ACTION ITEM: In the listing that follows, copy out each line that includes the word "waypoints".

── GIVEN INFORMATION

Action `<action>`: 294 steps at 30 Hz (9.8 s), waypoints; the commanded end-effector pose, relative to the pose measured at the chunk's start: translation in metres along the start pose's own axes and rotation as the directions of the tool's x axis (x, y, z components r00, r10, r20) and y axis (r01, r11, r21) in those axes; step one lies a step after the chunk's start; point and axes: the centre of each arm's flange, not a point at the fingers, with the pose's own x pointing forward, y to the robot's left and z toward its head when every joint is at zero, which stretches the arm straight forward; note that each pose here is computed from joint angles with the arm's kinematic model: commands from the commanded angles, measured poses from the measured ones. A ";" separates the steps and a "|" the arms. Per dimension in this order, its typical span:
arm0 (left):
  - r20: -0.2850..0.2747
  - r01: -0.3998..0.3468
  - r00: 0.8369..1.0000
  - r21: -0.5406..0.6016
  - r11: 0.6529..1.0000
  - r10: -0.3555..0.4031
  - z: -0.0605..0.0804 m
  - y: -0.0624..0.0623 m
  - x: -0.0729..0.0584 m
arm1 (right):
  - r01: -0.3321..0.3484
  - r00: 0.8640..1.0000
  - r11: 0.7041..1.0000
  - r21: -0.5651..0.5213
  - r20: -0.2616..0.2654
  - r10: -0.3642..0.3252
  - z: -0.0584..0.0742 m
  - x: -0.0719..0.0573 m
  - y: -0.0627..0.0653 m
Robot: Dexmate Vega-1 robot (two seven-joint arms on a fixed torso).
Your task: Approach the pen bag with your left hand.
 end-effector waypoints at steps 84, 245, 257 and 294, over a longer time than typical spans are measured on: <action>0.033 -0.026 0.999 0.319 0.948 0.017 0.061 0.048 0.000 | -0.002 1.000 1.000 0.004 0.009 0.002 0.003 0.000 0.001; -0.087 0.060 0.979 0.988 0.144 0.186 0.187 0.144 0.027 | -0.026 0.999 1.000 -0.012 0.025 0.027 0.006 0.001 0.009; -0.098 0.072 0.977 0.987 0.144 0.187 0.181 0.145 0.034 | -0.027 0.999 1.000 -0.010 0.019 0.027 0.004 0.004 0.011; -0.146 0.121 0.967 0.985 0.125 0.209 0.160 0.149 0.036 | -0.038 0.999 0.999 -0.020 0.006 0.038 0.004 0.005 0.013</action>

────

OUTPUT FOR THIS TASK:
Action `<action>`: 294 steps at 30 Hz (9.8 s), waypoints; the commanded end-effector pose, relative to the pose measured at the chunk's start: translation in metres along the start pose's own axes and rotation as the directions of the tool's x axis (x, y, z components r00, r10, r20) and y axis (r01, r11, r21) in those axes; step one lies a step after the chunk's start; point and axes: the centre of each arm's flange, not a point at the fingers, with the pose's own x pointing forward, y to the robot's left and z toward its head when every joint is at zero, which stretches the arm straight forward; note that each pose here is computed from joint angles with the arm's kinematic model: commands from the commanded angles, measured poses from the measured ones. A ";" separates the steps and a "|" the arms. Per dimension in this order, its typical span:
 end-effector waypoints at steps 84, 245, 257 and 294, over a longer time than typical spans are measured on: <action>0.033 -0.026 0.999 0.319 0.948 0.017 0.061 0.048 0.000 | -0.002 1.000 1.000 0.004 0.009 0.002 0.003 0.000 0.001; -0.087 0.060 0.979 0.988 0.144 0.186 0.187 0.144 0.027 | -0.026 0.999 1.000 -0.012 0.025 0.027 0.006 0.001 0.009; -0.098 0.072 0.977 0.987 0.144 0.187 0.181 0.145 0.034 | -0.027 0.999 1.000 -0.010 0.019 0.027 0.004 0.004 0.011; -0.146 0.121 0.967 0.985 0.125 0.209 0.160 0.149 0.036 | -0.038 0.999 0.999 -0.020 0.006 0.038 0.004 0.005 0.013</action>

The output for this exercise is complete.